Task description: For the word "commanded", return each line of the data in which it occurs.

[Stored items from a collection]
+++

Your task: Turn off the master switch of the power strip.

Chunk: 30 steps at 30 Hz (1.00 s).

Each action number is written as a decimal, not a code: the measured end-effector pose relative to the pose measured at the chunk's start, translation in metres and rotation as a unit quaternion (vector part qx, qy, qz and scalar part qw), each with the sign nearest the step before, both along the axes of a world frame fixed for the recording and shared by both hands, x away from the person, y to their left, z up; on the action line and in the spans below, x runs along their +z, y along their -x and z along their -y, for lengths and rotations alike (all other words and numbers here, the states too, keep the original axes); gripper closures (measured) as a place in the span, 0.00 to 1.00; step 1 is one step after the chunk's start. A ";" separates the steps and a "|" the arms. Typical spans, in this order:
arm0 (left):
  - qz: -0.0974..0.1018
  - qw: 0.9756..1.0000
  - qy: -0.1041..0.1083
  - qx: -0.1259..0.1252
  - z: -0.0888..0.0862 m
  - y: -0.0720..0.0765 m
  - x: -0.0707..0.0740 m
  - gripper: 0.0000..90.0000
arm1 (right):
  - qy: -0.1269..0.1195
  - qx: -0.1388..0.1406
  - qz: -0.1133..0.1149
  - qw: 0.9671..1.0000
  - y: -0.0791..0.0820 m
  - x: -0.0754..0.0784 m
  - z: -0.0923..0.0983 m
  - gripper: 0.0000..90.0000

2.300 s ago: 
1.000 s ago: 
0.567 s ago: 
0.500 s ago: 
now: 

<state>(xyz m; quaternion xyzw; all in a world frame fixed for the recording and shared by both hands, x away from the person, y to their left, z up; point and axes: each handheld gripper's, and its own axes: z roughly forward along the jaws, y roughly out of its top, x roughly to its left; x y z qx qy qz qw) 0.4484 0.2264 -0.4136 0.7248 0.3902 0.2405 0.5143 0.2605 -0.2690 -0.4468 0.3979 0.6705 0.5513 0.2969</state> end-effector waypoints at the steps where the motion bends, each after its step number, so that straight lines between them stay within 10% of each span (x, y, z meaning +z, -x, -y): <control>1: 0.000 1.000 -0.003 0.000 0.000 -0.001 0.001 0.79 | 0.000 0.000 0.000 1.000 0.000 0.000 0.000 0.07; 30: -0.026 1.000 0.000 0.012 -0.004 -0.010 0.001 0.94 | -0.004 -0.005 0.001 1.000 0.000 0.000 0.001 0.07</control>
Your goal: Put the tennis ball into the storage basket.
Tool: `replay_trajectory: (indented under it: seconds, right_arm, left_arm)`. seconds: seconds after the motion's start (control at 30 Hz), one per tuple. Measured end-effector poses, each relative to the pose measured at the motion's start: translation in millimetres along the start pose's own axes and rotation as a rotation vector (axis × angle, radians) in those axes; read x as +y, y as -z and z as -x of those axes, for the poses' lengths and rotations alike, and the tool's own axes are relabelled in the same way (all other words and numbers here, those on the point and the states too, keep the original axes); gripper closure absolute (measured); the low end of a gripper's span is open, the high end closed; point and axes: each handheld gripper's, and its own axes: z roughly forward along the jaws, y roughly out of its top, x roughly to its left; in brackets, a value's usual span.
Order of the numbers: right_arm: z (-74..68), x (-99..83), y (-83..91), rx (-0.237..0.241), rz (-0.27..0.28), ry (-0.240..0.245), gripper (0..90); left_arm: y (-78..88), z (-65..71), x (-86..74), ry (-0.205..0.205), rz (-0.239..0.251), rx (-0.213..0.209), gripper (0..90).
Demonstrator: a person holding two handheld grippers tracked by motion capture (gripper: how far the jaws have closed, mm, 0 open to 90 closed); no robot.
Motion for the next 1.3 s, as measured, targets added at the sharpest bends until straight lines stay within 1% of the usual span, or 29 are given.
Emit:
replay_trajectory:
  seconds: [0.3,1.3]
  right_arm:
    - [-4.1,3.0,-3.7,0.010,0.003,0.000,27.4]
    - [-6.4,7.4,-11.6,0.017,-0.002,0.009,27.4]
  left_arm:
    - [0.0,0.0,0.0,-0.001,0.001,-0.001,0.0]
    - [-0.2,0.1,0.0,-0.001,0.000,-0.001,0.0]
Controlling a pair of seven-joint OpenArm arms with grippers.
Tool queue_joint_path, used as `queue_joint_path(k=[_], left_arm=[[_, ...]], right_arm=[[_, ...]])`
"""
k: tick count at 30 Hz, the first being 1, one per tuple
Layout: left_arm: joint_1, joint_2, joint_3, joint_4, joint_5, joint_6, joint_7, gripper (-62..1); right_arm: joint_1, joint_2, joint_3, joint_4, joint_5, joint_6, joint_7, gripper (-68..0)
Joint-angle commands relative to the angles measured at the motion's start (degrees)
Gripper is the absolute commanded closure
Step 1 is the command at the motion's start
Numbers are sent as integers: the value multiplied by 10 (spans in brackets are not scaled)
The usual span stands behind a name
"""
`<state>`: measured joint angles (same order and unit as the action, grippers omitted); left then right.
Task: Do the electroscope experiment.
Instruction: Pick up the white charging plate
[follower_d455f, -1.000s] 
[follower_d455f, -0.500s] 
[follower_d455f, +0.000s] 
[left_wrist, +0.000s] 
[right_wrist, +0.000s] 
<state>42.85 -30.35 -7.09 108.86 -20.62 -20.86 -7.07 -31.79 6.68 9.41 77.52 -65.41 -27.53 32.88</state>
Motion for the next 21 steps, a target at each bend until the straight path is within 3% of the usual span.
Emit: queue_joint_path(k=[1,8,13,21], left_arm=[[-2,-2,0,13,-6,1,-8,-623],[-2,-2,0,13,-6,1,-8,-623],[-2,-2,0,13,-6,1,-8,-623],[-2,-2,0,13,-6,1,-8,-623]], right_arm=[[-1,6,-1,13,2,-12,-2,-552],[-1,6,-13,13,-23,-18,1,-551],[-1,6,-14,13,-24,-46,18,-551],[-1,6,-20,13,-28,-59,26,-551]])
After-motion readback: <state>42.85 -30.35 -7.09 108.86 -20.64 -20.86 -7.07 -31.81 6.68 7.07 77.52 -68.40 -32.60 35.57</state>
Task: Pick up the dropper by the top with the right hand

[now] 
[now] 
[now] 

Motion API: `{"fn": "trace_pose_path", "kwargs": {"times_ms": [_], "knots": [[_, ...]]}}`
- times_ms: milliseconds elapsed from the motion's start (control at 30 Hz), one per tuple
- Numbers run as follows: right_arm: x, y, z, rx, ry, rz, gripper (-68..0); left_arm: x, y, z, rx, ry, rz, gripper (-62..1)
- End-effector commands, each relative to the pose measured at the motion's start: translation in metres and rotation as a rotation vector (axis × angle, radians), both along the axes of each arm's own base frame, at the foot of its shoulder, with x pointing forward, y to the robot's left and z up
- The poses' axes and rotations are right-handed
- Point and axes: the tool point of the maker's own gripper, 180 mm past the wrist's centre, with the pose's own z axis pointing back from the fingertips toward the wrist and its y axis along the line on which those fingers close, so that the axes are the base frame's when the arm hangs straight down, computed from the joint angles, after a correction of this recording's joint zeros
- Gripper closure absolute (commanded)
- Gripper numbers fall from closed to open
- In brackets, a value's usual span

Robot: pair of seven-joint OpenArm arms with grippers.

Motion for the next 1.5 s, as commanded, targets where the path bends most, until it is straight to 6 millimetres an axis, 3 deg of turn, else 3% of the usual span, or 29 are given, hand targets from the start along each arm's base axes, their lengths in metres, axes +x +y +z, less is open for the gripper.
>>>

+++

Task output:
Gripper is the absolute commanded closure
- Gripper closure absolute (commanded)
Motion for the next 1.5 s, as commanded, targets where the path bends most, until it is straight to 6 millimetres an axis, 3 deg of turn, else 3% of the usual span, or 29 are given, hand targets from the start along each arm's base axes, their lengths in metres, axes +x +y +z, less is open for the gripper.

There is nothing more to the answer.